Extracted data entries:
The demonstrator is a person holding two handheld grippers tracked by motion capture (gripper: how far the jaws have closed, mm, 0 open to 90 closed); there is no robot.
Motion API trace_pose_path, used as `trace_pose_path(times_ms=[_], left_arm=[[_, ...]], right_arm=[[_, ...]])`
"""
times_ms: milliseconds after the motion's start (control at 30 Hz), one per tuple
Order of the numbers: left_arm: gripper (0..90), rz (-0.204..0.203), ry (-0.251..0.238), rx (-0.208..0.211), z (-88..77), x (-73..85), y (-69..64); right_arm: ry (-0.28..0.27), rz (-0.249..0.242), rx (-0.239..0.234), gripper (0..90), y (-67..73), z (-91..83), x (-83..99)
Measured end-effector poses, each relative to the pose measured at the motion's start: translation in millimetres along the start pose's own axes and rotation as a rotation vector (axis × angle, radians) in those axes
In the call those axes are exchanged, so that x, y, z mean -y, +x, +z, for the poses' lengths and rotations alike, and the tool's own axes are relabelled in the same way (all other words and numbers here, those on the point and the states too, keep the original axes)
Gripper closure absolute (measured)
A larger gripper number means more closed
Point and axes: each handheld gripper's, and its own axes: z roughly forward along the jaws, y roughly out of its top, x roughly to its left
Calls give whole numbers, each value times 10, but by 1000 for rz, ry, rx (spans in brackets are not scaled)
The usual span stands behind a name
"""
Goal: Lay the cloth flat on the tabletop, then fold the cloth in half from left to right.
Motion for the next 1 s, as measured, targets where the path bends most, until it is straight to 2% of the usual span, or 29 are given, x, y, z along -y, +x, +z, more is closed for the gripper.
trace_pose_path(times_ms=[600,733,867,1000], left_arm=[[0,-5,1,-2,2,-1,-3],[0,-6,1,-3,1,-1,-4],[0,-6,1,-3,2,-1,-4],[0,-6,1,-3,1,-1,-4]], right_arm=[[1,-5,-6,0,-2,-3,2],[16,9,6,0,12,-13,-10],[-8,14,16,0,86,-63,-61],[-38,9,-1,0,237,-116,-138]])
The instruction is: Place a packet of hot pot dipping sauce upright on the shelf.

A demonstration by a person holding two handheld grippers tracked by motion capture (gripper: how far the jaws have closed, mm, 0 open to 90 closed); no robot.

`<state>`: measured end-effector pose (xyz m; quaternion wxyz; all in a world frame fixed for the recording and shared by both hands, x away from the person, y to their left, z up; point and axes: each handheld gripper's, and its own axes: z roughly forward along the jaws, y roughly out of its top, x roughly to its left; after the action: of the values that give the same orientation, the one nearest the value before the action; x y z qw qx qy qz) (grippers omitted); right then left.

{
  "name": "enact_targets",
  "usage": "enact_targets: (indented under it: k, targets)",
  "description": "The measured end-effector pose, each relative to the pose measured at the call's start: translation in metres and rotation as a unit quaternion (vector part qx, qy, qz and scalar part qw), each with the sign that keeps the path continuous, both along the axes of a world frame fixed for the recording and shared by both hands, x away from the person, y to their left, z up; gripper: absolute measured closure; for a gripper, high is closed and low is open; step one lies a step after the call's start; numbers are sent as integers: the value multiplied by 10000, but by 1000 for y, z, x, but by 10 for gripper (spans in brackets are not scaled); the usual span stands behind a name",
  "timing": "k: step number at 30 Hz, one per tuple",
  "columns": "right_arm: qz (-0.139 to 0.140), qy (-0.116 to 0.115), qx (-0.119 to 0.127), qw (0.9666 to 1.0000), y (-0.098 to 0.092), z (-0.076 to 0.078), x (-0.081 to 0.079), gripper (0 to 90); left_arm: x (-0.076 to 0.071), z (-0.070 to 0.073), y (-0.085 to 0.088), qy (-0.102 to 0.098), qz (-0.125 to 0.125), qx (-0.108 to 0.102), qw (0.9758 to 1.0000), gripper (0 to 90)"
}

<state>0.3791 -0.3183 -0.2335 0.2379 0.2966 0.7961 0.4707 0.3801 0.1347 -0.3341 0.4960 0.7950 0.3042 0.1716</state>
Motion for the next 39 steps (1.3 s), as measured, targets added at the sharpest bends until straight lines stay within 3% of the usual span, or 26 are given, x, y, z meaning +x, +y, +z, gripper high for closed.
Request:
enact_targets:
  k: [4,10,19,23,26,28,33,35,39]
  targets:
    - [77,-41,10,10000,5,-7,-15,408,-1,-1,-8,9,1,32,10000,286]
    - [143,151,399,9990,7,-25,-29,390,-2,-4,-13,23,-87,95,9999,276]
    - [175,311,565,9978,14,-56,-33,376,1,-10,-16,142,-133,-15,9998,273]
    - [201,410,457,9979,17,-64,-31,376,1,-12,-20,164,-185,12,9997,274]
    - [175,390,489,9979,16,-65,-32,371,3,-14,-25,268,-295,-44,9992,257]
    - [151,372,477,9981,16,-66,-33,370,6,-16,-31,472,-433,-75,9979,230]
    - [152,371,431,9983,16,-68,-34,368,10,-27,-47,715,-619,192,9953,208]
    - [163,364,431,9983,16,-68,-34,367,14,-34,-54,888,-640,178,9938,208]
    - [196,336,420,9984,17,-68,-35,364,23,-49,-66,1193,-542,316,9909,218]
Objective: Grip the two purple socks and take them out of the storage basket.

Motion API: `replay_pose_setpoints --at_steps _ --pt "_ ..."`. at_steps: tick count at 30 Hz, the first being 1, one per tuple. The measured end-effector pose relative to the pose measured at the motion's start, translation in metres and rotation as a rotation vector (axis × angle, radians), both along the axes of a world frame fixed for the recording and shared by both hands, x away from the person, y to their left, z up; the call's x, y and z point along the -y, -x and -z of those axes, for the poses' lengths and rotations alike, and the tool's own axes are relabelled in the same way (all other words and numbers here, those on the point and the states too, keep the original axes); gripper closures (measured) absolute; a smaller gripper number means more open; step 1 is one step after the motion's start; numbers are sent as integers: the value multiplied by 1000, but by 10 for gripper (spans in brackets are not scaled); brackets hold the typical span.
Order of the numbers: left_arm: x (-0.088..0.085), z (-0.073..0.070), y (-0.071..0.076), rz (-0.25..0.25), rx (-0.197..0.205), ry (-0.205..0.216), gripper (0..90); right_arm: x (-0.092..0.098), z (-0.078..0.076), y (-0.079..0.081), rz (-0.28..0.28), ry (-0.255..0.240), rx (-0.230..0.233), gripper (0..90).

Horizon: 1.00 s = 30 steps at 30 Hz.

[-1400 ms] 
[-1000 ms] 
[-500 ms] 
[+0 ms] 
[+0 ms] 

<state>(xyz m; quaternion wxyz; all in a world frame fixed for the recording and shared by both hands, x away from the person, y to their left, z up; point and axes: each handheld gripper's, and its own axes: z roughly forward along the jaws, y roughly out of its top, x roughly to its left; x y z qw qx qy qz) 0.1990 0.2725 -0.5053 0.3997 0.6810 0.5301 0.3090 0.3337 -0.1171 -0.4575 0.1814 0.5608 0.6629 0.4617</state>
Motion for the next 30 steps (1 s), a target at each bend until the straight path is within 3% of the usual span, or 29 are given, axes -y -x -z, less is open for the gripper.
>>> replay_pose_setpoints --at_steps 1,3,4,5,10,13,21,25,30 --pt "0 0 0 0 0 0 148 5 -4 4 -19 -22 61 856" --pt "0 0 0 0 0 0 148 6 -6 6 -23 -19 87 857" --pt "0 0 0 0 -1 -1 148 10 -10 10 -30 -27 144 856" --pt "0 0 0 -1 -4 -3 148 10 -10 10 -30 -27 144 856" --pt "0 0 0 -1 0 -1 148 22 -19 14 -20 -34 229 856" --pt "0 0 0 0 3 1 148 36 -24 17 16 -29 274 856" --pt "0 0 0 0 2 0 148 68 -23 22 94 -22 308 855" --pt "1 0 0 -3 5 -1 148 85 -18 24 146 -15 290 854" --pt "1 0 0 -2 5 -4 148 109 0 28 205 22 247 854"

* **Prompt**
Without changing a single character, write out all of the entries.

* **Output for this exercise**
The demonstrator is a person holding two handheld grippers tracked by motion capture (gripper: how far the jaws have closed, mm, 0 open to 90 closed); there is no robot.
Motion API trace_pose_path, used as `trace_pose_path(times_ms=[_], left_arm=[[_, ...]], right_arm=[[_, ...]])`
"""
times_ms: milliseconds after the motion's start (control at 30 Hz), one per tuple
Order of the numbers: left_arm: gripper (0..90), rz (-0.204..0.203), ry (-0.251..0.238), rx (-0.208..0.211), z (-88..77), x (-73..85), y (-69..64); right_arm: ry (-0.28..0.27), rz (-0.249..0.242), rx (-0.239..0.234), gripper (0..90), y (-67..73), z (-91..83), x (-83..99)
Measured end-effector poses, each relative to the pose measured at the motion's start: translation in millimetres along the start pose's own axes and rotation as a rotation vector (axis × angle, radians) in those axes
In the call those axes are exchanged, so that x, y, z mean -y, +x, +z, for the poses' lengths and rotations alike, and the tool's own axes are relabelled in the same way (all other words and numbers here, those on the point and the states too, keep the original axes)
Gripper closure absolute (measured)
A larger gripper number means more closed
Point and axes: each handheld gripper's, and its own axes: z roughly forward along the jaws, y roughly out of its top, x roughly to its left
Calls give whole numbers, each value times 10, but by 1000 for rz, ry, rx (spans in brackets are not scaled)
The usual span stands behind a name
"""
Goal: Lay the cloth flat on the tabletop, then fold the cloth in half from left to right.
Motion for the next 1 s, as measured, targets where the path bends most, until it is straight to 2% of the usual span, or 29 are given, x, y, z along -y, +x, +z, more is closed for the gripper.
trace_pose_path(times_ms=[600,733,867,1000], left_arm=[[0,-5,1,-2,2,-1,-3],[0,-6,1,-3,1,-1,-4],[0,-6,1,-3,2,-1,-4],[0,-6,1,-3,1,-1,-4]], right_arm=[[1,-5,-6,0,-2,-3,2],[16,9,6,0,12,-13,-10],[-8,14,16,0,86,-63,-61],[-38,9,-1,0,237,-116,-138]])
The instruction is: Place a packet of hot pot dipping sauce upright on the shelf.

A demonstration by a person holding two handheld grippers tracked by motion capture (gripper: how far the jaws have closed, mm, 0 open to 90 closed); no robot.

`<state>`: measured end-effector pose (xyz m; quaternion wxyz; all in a world frame fixed for the recording and shared by both hands, x away from the person, y to their left, z up; point and axes: each handheld gripper's, and its own axes: z roughly forward along the jaws, y roughly out of its top, x roughly to its left; after the action: of the values that give the same orientation, the one nearest the value before the action; x y z qw qx qy qz) (grippers omitted); right then left.

{
  "name": "enact_targets",
  "usage": "enact_targets: (indented under it: k, targets)",
  "description": "The measured end-effector pose, each relative to the pose measured at the call's start: translation in metres and rotation as a unit quaternion (vector part qx, qy, qz and scalar part qw), each with the sign that keeps the path continuous, both along the axes of a world frame fixed for the recording and shared by both hands, x away from the person, y to their left, z up; gripper: absolute measured closure; for a gripper, high is closed and low is open; step one lies a step after the call's start; numbers are sent as integers: the value multiplied by 10000, but by 1000 for y, z, x, but by 10 for gripper (spans in brackets are not scaled); the usual span stands behind a name",
  "timing": "k: step number at 30 Hz, one per tuple",
  "columns": "right_arm: qz (-0.139 to 0.140), qy (-0.116 to 0.115), qx (-0.119 to 0.127), qw (0.9666 to 1.0000), y (-0.098 to 0.092), z (-0.076 to 0.078), x (-0.081 to 0.079), gripper (0 to 90); left_arm: x (-0.076 to 0.071), z (-0.070 to 0.073), y (-0.085 to 0.088), qy (-0.102 to 0.098), qz (-0.125 to 0.125), qx (-0.108 to 0.102), qw (0.9758 to 1.0000), gripper (0 to 90)"
}

<state>0.3791 -0.3183 -0.2335 0.2379 0.2966 0.7961 0.4707 0.3801 0.1347 -0.3341 0.4960 0.7950 0.3042 0.1716</state>
Motion for the next 39 steps (1.3 s), as measured, targets added at the sharpest bends until straight lines stay within 3% of the usual span, or 26 are given, x, y, z meaning +x, +y, +z, gripper high for closed.
Request:
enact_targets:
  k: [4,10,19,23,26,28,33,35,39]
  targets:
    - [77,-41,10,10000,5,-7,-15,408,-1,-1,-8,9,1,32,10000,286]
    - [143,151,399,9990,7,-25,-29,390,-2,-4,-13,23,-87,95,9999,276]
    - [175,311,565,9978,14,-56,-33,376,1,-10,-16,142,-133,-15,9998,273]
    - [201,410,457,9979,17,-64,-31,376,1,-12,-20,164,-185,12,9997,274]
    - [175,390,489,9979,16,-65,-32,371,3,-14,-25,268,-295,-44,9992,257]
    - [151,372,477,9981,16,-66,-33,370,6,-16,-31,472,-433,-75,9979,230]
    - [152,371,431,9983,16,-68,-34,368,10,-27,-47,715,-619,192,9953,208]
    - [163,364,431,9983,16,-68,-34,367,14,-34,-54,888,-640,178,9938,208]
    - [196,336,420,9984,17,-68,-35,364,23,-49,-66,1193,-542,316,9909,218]
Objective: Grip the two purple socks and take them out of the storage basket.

Motion API: `replay_pose_setpoints --at_steps _ --pt "_ ..."`. at_steps: tick count at 30 Hz, the first being 1, one per tuple. The measured end-effector pose relative to the pose measured at the motion's start, translation in metres and rotation as a rotation vector (axis × angle, radians), both along the axes of a world frame fixed for the recording and shared by both hands, x away from the person, y to their left, z up; the call's x, y and z point along the -y, -x and -z of those axes, for the poses' lengths and rotations alike, and the tool's own axes are relabelled in the same way (all other words and numbers here, those on the point and the states too, keep the original axes); gripper closures (measured) absolute; a smaller gripper number means more open; step 1 is one step after the motion's start; numbers are sent as integers: the value multiplied by 1000, but by 10 for gripper (spans in brackets are not scaled); brackets hold the typical span.
Order of the numbers: left_arm: x (-0.088..0.085), z (-0.073..0.070), y (-0.071..0.076), rz (-0.25..0.25), rx (-0.197..0.205), ry (-0.205..0.216), gripper (0..90); right_arm: x (-0.092..0.098), z (-0.078..0.076), y (-0.079..0.081), rz (-0.28..0.28), ry (-0.255..0.240), rx (-0.230..0.233), gripper (0..90).

Horizon: 1.00 s = 30 steps at 30 Hz.

[-1400 ms] 
[-1000 ms] 
[-500 ms] 
[+0 ms] 
[+0 ms] 

<state>(xyz m; quaternion wxyz; all in a world frame fixed for the recording and shared by both hands, x away from the person, y to their left, z up; point and axes: each handheld gripper's, and its own axes: z roughly forward along the jaws, y roughly out of its top, x roughly to its left; x y z qw qx qy qz) 0.1990 0.2725 -0.5053 0.3997 0.6810 0.5301 0.3090 0.3337 -0.1171 -0.4575 0.1814 0.5608 0.6629 0.4617</state>
Motion for the next 30 steps (1 s), a target at each bend until the straight path is within 3% of the usual span, or 29 are given, axes -y -x -z, less is open for the gripper.
>>> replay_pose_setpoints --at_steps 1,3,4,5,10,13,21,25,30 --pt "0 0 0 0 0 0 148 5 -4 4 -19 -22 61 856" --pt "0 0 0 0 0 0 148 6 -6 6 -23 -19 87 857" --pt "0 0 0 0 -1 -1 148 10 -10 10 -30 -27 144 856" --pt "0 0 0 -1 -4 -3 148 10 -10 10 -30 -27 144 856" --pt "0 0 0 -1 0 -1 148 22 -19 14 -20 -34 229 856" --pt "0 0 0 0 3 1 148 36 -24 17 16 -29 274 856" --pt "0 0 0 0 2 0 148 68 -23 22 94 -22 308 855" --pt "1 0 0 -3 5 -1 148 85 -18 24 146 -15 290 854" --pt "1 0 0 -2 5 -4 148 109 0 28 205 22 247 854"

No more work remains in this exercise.